Recorded data:

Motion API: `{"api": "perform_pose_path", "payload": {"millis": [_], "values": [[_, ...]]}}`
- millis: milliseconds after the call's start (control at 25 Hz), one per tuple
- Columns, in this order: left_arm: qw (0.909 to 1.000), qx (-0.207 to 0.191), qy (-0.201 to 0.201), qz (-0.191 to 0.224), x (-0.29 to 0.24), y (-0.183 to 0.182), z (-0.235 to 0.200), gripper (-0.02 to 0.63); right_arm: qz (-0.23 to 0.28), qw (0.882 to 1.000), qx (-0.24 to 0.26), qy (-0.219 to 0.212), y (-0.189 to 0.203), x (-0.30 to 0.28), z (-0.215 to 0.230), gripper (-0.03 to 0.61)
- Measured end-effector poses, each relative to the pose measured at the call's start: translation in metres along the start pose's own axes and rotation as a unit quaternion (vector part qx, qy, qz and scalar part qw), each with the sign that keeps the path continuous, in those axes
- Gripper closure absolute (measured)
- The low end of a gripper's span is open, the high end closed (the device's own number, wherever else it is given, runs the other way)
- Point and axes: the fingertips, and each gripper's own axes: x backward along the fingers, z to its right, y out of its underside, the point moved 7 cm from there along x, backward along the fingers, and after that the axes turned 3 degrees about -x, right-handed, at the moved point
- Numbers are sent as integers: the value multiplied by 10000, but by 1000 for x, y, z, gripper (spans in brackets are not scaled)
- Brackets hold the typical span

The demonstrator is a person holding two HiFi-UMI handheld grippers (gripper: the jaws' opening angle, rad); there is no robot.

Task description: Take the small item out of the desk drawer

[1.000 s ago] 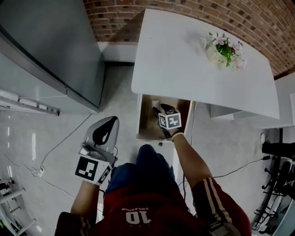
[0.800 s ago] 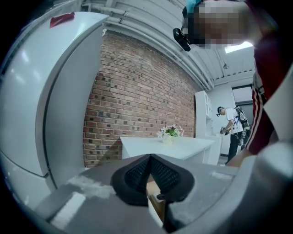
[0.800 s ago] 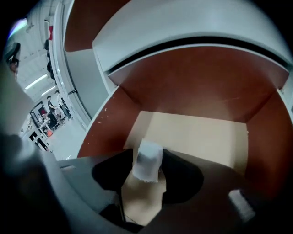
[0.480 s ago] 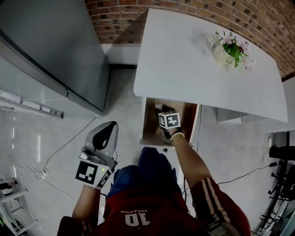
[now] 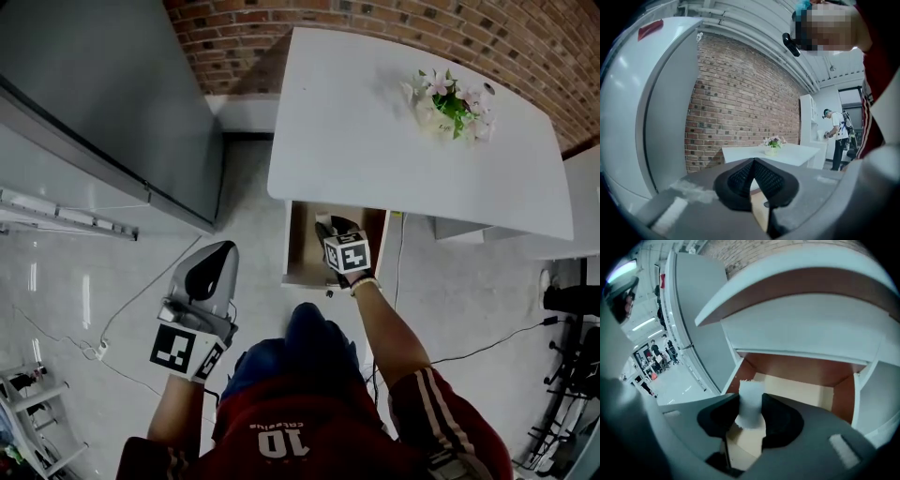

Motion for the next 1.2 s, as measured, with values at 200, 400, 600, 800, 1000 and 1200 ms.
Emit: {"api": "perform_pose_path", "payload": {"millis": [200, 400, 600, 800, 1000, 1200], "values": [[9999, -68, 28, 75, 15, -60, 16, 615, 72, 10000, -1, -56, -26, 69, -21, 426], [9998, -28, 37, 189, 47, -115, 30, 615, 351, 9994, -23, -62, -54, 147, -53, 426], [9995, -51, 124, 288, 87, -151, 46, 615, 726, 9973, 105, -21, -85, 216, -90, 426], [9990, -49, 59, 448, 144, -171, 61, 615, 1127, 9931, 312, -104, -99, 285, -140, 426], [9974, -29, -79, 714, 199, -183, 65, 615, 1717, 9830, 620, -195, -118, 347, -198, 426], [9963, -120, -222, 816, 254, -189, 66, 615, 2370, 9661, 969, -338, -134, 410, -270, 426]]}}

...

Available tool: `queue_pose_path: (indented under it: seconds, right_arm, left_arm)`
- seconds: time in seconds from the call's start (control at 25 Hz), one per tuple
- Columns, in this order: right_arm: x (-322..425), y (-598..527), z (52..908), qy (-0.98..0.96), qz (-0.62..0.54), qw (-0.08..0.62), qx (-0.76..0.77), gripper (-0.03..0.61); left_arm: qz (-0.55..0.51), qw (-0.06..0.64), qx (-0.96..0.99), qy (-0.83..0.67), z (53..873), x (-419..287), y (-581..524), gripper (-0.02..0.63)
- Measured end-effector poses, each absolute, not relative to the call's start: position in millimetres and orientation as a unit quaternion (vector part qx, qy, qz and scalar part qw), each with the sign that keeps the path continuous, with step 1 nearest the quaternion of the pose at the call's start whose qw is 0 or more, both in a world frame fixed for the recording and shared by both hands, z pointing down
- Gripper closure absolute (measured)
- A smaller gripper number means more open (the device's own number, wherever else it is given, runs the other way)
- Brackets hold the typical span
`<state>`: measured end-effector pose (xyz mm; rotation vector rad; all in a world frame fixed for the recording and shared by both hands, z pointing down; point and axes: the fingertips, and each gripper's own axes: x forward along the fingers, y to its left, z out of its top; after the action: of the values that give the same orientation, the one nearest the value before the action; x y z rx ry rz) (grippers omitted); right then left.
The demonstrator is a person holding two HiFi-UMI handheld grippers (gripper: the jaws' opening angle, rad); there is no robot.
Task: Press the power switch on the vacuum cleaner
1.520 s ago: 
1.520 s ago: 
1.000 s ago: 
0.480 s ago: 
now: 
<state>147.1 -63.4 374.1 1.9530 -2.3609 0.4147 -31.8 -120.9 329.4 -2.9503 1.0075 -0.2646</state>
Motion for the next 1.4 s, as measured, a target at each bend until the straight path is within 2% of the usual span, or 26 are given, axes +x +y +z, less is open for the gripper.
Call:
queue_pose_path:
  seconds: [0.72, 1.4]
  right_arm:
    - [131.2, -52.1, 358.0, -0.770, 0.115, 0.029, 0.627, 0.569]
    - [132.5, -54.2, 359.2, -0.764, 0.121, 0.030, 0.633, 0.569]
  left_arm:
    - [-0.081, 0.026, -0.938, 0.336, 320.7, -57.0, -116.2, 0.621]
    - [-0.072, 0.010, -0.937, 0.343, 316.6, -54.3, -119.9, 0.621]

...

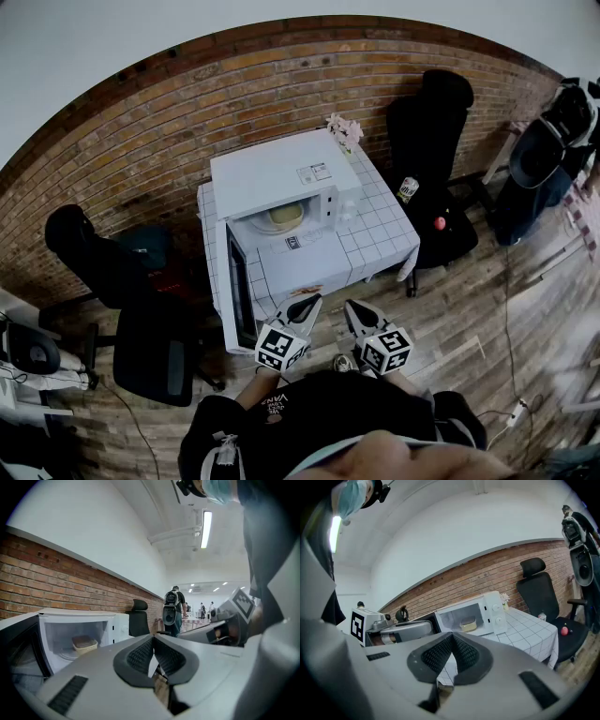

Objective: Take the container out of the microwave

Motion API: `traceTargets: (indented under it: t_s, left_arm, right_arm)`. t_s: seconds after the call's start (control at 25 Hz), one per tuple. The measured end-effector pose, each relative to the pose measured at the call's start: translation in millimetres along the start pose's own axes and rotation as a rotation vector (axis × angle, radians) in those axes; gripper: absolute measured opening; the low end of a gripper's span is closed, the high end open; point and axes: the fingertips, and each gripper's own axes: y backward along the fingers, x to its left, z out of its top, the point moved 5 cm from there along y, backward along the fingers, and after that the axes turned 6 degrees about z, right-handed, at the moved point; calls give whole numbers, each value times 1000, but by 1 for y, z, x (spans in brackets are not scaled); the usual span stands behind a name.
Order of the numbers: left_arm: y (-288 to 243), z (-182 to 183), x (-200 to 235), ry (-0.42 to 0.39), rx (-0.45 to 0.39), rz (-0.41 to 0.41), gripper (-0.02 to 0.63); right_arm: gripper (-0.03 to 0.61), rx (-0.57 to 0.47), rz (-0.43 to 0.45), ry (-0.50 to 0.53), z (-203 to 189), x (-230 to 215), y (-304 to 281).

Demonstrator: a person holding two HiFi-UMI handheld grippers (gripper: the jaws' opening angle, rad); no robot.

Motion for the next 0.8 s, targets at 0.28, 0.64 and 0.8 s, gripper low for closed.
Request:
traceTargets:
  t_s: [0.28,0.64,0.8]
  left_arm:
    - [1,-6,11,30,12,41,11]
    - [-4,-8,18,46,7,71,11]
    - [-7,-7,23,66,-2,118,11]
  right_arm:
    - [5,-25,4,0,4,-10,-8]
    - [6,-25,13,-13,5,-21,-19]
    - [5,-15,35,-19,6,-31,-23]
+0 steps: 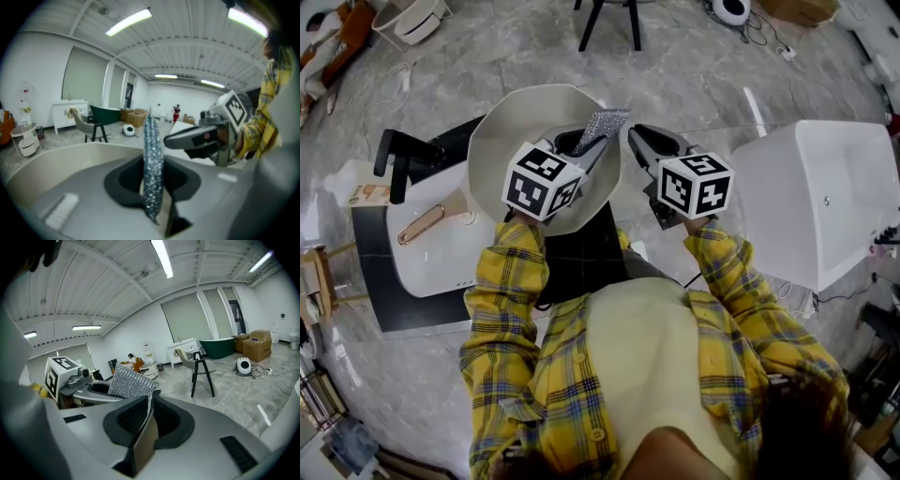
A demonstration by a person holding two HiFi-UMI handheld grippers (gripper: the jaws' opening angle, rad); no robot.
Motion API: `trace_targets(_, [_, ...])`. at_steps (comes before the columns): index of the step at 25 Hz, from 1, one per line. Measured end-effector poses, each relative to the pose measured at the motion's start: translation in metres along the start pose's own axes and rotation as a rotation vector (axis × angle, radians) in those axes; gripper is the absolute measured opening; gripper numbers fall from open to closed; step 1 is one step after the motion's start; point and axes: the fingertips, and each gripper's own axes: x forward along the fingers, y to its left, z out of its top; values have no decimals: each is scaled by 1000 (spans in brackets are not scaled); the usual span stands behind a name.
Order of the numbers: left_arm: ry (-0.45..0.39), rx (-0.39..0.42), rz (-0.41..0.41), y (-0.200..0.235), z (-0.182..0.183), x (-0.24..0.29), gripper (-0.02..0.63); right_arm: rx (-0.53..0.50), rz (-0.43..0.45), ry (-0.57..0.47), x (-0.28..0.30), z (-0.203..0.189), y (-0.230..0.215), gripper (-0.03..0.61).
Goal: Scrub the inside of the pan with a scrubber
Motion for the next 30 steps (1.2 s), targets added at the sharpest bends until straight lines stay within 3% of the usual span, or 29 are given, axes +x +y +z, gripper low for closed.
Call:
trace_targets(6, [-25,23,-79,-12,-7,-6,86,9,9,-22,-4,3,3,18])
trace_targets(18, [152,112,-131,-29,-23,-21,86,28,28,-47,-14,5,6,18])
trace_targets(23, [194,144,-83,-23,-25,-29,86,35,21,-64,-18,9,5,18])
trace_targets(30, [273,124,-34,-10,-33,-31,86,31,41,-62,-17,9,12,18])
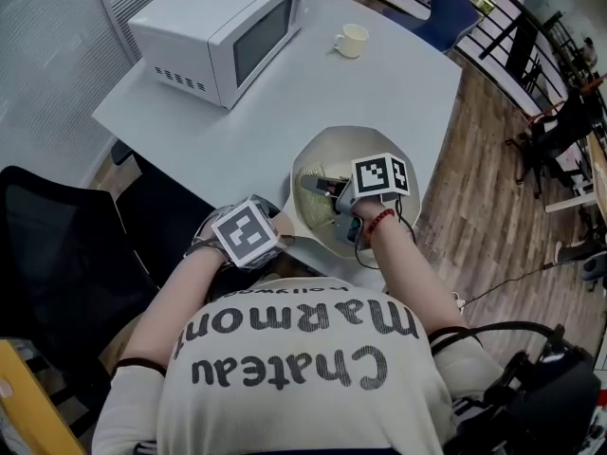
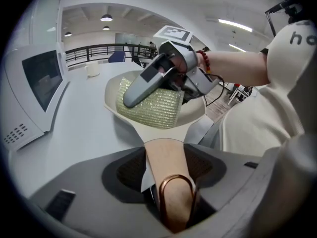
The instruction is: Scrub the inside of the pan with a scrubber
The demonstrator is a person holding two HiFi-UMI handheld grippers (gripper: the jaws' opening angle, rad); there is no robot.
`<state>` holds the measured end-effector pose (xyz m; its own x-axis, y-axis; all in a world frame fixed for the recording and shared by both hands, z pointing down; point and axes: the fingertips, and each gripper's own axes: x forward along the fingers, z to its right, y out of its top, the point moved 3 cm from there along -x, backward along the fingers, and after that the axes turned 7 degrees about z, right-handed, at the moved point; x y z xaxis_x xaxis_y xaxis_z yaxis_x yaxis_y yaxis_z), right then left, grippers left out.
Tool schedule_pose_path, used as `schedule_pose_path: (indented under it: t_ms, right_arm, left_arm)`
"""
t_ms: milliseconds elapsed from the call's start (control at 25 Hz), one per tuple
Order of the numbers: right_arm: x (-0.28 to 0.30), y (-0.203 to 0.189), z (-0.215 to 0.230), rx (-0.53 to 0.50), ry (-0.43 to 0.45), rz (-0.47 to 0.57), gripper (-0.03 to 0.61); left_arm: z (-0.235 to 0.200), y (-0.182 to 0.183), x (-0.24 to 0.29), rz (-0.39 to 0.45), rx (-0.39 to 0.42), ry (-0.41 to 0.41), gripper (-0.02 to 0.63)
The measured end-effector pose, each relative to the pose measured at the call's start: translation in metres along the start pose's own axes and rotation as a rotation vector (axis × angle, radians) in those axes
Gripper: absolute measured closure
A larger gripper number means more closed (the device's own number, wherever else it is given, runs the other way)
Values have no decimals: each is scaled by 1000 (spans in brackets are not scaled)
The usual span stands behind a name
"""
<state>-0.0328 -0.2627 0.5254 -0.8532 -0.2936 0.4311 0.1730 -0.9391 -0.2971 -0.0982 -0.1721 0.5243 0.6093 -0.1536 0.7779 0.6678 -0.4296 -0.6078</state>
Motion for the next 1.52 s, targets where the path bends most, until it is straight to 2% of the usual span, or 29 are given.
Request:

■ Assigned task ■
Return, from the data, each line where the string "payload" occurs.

■ The completed task ■
Motion API: `{"api": "perform_pose_path", "payload": {"millis": [_], "values": [[_, ...]]}}`
Emit: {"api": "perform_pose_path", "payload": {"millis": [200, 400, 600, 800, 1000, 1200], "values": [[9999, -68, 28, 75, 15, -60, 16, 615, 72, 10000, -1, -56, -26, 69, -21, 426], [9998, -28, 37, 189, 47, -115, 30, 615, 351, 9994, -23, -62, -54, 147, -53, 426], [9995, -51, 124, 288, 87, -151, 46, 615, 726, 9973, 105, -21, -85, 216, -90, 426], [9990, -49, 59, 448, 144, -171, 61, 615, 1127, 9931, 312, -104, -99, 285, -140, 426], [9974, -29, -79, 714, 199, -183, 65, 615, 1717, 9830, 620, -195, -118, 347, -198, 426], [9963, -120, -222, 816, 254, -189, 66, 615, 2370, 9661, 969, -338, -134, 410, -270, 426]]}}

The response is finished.